Friday, 29 March 2013

Book review: Sirens

Sirens was a Channel 4 comedy-drama a couple of years ago, that was pretty good but got cancelled after one series. I enjoyed it enough to give the  original book a go when it was on a cheap kindle deal. As it turns out the inspiration for the TV show was a pretty loose one, Tom Reynolds' book is actually a compilation of his blog about working as a paramedic, mainly in an ambulance but sometimes in a fast-response car on his own. And in fact this TV tie-in edition is a double volume of Reynolds' two Blood Sweat and Tea books, collected under the title Sirens.

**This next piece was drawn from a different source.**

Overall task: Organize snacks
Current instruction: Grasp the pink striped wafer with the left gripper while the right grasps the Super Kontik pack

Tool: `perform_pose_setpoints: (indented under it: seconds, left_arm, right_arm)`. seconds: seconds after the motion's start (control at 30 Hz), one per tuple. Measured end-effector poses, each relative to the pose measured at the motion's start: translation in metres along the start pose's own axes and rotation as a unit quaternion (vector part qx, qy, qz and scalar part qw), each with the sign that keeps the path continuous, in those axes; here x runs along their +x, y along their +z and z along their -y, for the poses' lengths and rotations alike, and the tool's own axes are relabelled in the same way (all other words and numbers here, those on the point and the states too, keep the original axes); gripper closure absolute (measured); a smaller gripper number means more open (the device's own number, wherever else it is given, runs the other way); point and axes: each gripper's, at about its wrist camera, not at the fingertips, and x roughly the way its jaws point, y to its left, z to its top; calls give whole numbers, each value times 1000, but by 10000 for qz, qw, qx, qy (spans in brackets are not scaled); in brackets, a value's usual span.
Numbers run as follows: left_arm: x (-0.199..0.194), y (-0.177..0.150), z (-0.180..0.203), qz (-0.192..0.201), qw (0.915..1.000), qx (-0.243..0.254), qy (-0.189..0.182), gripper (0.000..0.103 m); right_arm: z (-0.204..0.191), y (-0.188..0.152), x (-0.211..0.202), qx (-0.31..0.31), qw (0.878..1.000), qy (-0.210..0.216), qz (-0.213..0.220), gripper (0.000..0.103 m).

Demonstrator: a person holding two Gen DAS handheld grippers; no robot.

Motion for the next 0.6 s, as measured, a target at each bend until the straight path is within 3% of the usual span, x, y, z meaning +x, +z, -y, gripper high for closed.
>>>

So not entirely what I was expecting but an interesting read all the same, and as I mainly do my reading in small chunks on public transport anyway, the blog post format was a quite good match to that and I could read a couple of  unconnected incidents from his shifts at a time. (Now why isn't there a lucrative market for publishing out-of-date online theatre reviews?) It's a pretty informative book, and though Reynolds seems to love his job deep down, it mainly causes frustration. It's saddening how the majority of calls are time-wasting in one way or another, and that even the existence of fast-response cars that can get to an incident faster than an ambulance isn't actually primarily for the sake of saving lives (a vehicle being small enough to get through traffic quickly also means it's too small to carry any significant amount of equipment) but to meet the government response-time targets that decide whether a service gets more funding or not, irrespective of how well the actual work is being done.